EXERCISE DIRECTIONS: With the pictures excluded, reproduce all of the data exactly.

<<<<

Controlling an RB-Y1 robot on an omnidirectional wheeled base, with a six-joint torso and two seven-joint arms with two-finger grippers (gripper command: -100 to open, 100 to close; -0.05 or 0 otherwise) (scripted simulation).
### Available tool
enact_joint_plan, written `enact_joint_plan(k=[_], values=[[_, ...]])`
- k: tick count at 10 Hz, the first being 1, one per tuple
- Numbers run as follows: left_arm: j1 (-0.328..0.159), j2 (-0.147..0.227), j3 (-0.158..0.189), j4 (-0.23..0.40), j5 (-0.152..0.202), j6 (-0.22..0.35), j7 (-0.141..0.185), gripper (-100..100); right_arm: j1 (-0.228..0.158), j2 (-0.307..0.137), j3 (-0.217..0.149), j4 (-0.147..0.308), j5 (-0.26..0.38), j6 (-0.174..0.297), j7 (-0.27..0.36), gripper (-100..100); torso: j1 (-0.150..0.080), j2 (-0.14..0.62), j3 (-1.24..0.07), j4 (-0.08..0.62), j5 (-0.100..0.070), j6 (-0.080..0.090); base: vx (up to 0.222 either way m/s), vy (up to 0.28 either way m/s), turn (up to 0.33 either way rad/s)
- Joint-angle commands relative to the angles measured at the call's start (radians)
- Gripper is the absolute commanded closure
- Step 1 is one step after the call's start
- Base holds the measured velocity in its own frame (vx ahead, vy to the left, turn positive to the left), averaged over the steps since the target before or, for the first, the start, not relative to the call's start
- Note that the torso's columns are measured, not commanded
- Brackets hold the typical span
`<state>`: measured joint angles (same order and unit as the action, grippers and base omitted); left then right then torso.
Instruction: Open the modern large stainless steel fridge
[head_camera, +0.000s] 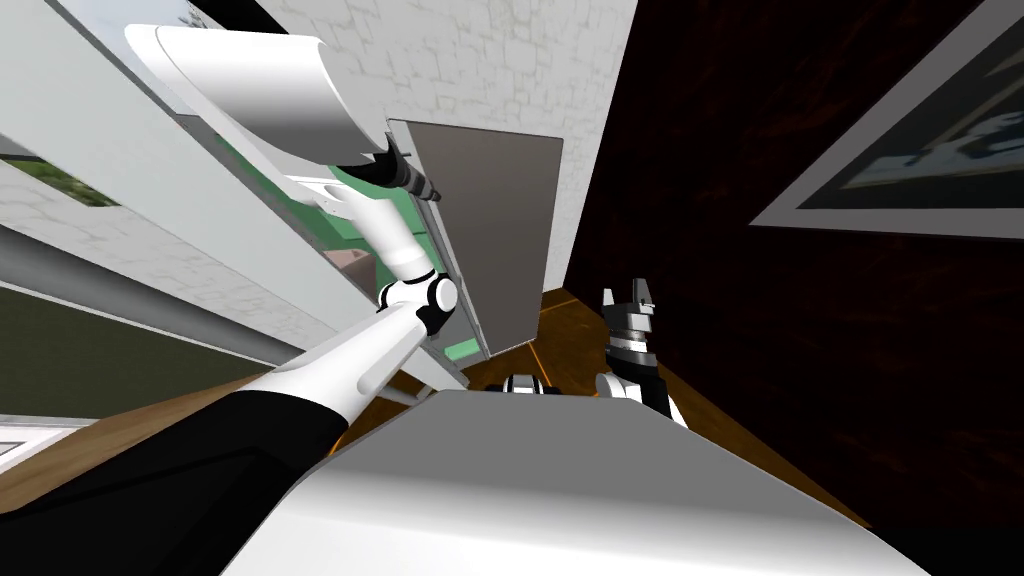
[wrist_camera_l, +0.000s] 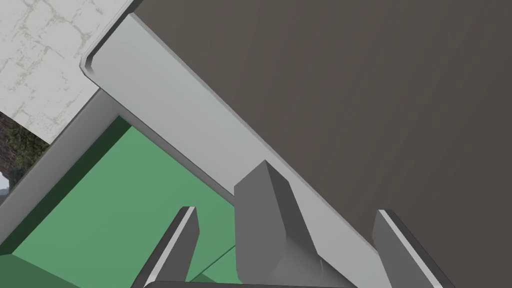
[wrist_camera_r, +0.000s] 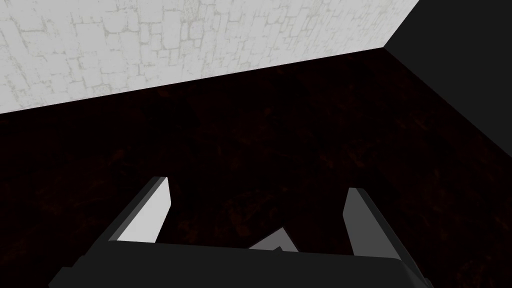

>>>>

WRITTEN ANSWER:
Controlling an RB-Y1 robot on an omnidirectional wheeled base, with a six-joint torso and two seven-joint arms with two-finger grippers (gripper command: -100 to open, 100 to close; -0.05 or 0 otherwise) (scripted simulation).
### Available tool
enact_joint_plan, written `enact_joint_plan(k=[_], values=[[_, ...]])`
- k: tick count at 10 Hz, the first being 1, one per tuple
- Numbers run as follows: left_arm: j1 (-0.328..0.159), j2 (-0.147..0.227), j3 (-0.158..0.189), j4 (-0.23..0.40), j5 (-0.152..0.202), j6 (-0.22..0.35), j7 (-0.141..0.185), gripper (-100..100); right_arm: j1 (-0.228..0.158), j2 (-0.307..0.137), j3 (-0.217..0.149), j4 (-0.147..0.308), j5 (-0.26..0.38), j6 (-0.174..0.297), j7 (-0.27..0.36), gripper (-100..100); torso: j1 (-0.150..0.080), j2 (-0.14..0.62), j3 (-1.24..0.07), j4 (-0.08..0.62), j5 (-0.100..0.070), j6 (-0.080..0.090); base: vx (up to 0.222 either way m/s), vy (up to 0.28 either way m/s), turn (up to 0.33 either way rad/s)
- Joint-angle commands relative to the angles measured at the call's start (radians)
- Gripper is the absolute commanded closure
- Step 1 is one step after the call's start
- Base holds the measured velocity in its own frame (vx ahead, vy to the left, turn positive to the left), averaged over the steps since the target before or, for the first, the start, not relative to the call's start
- Note that the torso's columns are measured, not commanded
- Brackets hold the typical span
`<state>`: measured joint angles (same order and unit as the action, grippers and base omitted); left then right then torso.
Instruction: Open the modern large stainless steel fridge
[head_camera, +0.000s] 
[wrist_camera_l, +0.000s] 
[wrist_camera_r, +0.000s] 

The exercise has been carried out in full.